Sussurrò, ma non gli arrivò nessuna risposta, se non il lontano tramestio dei ragazzini che giocavano a pallone. Aveva saltato scuola quel giorno, ma ormai anche se ci fosse andato sarebbe passata da un pezzo l’ora in cui essere a casa. Ma tanto a chi importava? Fiona ormai era via la maggior parte del tempo, Lip cercava senza successo di capire cosa passasse per la testa di Karen, quindi aveva sempre la mente altrove, e Debbie e Carl si occupavano di Liam. Qual era il suo posto?
All’ennesimo treno che passava sopra di lui, Ian quasi sperò che le rotaie cedessero e che finalmente lui potesse smettere di pensare. Era tutto quello che voleva. Smettere di pensare al fatto che aveva poche possibilità di entrare nell’esercito, che non aveva un soldo, che suo padre era un alcolista, che non aveva qualcuno che lo amasse all’infuori dei suoi fratelli, e forse di Mandy. Ma negli ultimi giorni aveva avuto la sensazione che l’amica stesse con lui soprattutto per la compagnia di Lip che per la sua, anche se forse era solo un’impressione causata dalla sua paranoia.

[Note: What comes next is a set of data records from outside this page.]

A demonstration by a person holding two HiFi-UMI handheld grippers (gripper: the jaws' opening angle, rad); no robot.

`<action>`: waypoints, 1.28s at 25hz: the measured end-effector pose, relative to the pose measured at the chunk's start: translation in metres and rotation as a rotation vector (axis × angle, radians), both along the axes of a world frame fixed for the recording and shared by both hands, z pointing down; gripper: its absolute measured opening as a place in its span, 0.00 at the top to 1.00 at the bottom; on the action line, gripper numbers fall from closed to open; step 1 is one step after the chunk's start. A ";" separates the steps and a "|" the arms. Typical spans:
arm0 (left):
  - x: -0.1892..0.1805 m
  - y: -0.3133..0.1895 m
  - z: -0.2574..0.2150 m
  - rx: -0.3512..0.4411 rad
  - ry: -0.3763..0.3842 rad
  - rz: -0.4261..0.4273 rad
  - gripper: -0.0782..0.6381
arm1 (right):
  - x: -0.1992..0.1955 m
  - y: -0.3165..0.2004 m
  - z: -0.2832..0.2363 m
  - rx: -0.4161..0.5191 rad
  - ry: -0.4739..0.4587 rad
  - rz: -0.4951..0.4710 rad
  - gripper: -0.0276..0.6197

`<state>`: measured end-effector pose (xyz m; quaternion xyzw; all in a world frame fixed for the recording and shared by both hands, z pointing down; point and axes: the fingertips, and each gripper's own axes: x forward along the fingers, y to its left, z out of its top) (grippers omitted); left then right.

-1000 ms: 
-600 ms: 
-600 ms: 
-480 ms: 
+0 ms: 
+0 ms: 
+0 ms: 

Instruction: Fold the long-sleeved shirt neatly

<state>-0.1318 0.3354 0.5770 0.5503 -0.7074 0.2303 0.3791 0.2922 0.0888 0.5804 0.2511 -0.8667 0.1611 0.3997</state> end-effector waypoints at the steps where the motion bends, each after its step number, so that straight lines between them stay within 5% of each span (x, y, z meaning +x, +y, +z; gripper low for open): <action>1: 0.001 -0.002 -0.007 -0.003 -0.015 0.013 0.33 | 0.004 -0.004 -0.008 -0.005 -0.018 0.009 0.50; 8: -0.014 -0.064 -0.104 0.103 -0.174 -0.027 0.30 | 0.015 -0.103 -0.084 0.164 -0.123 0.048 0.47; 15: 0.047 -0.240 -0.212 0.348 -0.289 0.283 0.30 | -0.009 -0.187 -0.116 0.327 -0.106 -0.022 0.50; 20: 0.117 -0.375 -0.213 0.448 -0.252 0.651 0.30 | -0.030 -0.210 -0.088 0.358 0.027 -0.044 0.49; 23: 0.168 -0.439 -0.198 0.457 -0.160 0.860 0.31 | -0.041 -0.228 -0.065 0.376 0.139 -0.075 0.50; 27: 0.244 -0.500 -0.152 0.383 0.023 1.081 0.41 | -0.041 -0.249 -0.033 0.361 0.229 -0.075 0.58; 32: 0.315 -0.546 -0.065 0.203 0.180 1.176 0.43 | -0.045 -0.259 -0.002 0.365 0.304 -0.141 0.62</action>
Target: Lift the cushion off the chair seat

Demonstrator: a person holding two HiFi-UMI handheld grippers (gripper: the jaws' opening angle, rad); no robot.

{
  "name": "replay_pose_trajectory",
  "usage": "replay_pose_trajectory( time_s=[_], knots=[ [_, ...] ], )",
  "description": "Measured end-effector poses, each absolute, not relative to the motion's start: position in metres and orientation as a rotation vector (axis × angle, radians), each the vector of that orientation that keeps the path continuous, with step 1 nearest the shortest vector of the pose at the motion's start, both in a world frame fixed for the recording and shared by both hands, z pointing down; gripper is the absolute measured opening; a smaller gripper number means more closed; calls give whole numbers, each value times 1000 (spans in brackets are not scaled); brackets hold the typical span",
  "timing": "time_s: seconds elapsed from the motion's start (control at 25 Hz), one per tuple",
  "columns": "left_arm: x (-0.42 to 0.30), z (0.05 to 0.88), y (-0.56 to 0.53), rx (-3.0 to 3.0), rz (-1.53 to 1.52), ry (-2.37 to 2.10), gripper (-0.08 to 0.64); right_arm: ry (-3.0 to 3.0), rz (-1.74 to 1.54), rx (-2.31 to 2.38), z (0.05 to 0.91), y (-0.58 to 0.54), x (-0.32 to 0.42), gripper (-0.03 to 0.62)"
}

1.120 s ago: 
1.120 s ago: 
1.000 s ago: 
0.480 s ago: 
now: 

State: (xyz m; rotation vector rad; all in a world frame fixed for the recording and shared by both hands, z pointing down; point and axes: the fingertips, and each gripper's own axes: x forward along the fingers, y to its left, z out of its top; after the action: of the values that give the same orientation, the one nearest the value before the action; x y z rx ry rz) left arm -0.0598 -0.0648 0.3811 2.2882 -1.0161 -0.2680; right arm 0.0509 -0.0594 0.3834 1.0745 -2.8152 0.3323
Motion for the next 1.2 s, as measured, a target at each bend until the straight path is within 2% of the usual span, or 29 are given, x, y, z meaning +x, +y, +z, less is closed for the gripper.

Eppure smettere di pensare sarebbe stato così semplice, bastava arrampicarsi sul ponte e buttarsi sotto un treno, solo un passo..
Fu a quel punto, quando si era quasi convinto, che sentì la sua voce. Era impossibile confonderla, un po’ per il timbro deciso e un po’ per tutti quei “cazzo” che metteva nelle frasi. Sembrava che parlasse da solo, ma quando finalmente entrò nella visuale di Ian il ragazzo capì che era al telefono, probabilmente con qualcuno che gli doveva dei soldi, vista l’ampia gamma di parole che stava tirando fuori.
Quando si accorse della presenza di Ian, ancora seduto appoggiato al pilastro, Mickey riservò un altro paio di insulti alla persona con cui stava parlando e riagganciò.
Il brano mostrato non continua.